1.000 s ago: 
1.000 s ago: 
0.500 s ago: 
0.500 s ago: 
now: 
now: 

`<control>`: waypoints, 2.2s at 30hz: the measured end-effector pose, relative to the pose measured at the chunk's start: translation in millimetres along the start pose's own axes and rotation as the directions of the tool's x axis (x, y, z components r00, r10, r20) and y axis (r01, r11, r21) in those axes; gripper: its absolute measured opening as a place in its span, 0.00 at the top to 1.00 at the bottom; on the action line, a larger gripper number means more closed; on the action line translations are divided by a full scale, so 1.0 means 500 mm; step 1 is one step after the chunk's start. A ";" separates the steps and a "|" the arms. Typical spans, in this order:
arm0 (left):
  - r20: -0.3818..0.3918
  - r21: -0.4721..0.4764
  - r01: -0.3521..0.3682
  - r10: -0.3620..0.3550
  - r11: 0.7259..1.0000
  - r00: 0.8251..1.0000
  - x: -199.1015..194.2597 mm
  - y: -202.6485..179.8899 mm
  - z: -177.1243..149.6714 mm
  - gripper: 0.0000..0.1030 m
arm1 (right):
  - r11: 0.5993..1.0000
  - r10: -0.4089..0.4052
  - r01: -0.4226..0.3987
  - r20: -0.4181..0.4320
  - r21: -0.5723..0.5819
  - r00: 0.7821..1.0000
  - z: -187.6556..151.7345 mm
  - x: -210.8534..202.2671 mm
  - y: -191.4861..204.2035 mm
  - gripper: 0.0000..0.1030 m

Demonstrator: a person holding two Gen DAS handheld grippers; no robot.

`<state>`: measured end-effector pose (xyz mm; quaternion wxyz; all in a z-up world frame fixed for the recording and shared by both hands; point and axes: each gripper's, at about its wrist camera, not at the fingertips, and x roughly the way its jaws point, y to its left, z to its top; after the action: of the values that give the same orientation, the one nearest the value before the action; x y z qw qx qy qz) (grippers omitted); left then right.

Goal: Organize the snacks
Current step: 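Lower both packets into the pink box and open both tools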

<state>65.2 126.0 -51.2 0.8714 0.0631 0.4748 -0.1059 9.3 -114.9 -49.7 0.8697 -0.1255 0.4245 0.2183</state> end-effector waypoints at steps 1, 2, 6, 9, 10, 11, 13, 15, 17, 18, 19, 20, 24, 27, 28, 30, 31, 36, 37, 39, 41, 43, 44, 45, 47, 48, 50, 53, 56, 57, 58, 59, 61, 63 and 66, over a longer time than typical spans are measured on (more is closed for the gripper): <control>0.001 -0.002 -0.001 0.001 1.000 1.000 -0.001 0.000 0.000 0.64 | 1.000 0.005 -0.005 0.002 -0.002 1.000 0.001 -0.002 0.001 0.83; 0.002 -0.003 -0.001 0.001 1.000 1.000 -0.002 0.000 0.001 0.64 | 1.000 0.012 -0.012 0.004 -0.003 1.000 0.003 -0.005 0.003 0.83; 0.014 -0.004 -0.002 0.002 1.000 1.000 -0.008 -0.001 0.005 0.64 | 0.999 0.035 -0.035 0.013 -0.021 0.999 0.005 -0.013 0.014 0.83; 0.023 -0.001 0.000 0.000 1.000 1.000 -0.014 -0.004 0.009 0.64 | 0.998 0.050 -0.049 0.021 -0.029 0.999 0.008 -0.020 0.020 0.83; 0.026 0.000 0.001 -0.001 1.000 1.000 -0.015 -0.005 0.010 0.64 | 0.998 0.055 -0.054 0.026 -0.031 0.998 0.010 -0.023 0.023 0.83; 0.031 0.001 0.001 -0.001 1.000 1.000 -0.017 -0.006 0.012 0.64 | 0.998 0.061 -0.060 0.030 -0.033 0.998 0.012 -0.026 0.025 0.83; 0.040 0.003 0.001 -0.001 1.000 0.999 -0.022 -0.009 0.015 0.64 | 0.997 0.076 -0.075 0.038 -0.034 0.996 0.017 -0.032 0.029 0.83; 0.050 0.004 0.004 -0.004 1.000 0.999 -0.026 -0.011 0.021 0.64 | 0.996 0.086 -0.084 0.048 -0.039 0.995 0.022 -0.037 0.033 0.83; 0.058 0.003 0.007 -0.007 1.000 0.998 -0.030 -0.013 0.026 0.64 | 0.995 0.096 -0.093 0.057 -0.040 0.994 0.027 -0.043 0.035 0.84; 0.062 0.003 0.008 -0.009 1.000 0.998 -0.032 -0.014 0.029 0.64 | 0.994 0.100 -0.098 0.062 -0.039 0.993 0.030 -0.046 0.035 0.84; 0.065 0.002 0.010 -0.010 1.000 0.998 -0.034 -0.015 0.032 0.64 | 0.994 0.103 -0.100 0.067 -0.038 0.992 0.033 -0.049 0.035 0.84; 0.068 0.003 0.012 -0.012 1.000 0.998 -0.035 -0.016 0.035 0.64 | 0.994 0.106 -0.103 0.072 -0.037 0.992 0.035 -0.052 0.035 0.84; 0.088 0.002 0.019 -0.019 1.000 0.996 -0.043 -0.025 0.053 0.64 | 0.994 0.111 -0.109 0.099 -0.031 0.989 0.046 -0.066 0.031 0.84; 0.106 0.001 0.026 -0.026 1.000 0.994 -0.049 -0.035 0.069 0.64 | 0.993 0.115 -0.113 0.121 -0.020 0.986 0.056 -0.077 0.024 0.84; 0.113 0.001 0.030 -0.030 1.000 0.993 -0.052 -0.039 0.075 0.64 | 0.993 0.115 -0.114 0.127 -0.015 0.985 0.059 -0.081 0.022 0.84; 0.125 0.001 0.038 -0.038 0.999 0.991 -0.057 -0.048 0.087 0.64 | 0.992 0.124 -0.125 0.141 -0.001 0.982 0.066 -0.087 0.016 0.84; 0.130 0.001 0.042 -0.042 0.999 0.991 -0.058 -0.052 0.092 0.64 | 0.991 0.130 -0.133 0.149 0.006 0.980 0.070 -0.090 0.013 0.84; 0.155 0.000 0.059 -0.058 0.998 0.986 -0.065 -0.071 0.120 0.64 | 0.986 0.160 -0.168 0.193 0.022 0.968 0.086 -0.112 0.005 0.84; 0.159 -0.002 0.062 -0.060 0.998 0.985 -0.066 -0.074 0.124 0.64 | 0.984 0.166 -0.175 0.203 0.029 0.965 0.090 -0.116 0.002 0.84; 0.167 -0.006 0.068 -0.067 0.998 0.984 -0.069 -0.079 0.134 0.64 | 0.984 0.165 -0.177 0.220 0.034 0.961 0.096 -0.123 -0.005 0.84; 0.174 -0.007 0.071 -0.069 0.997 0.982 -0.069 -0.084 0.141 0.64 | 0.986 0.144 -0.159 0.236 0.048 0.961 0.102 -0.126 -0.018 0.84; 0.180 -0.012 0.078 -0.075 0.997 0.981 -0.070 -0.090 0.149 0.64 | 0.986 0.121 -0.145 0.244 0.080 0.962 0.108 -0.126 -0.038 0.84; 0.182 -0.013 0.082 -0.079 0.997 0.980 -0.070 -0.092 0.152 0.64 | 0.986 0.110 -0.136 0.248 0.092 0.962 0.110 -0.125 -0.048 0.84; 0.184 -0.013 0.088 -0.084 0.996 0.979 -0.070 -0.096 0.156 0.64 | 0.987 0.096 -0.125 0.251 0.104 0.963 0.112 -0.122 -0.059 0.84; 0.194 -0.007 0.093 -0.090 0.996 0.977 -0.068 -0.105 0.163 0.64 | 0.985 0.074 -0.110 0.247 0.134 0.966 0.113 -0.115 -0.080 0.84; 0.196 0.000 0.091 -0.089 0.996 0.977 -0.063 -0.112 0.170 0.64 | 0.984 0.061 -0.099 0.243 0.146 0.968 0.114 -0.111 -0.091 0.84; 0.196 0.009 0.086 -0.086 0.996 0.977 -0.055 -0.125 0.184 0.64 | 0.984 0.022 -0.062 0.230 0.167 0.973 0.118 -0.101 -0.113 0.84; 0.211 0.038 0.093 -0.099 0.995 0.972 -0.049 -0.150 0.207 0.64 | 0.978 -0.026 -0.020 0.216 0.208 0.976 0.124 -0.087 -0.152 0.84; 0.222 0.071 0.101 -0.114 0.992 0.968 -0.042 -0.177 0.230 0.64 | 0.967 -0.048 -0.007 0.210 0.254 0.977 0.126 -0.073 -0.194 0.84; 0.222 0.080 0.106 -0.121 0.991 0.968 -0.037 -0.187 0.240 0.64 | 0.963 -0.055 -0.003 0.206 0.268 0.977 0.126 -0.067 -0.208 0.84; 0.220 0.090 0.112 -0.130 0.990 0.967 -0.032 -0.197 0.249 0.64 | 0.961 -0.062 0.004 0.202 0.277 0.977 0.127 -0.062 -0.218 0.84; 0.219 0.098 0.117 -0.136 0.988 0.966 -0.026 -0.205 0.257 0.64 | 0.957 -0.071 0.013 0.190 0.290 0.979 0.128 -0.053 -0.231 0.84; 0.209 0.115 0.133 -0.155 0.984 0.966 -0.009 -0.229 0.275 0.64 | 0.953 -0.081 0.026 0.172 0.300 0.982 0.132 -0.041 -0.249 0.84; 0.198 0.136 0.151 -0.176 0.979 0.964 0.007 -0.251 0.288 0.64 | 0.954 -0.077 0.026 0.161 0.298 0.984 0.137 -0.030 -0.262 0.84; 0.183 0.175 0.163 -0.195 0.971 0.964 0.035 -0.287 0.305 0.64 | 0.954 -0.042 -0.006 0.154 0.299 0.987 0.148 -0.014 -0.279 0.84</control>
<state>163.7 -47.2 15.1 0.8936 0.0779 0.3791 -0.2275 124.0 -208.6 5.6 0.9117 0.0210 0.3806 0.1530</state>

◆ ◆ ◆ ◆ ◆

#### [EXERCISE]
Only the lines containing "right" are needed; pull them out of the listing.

#### [THE ANSWER]
arm1 (right):
`<state>`: measured end-effector pose (xyz mm; quaternion wxyz; all in a z-up world frame fixed for the recording and shared by both hands; point and axes: each gripper's, at about its wrist camera, not at the fingertips, and x roughly the way its jaws point, y to its left, z to its top; after the action: of the values that give the same orientation, the one nearest the value before the action; x y z qw qx qy qz) (grippers omitted); left then right.

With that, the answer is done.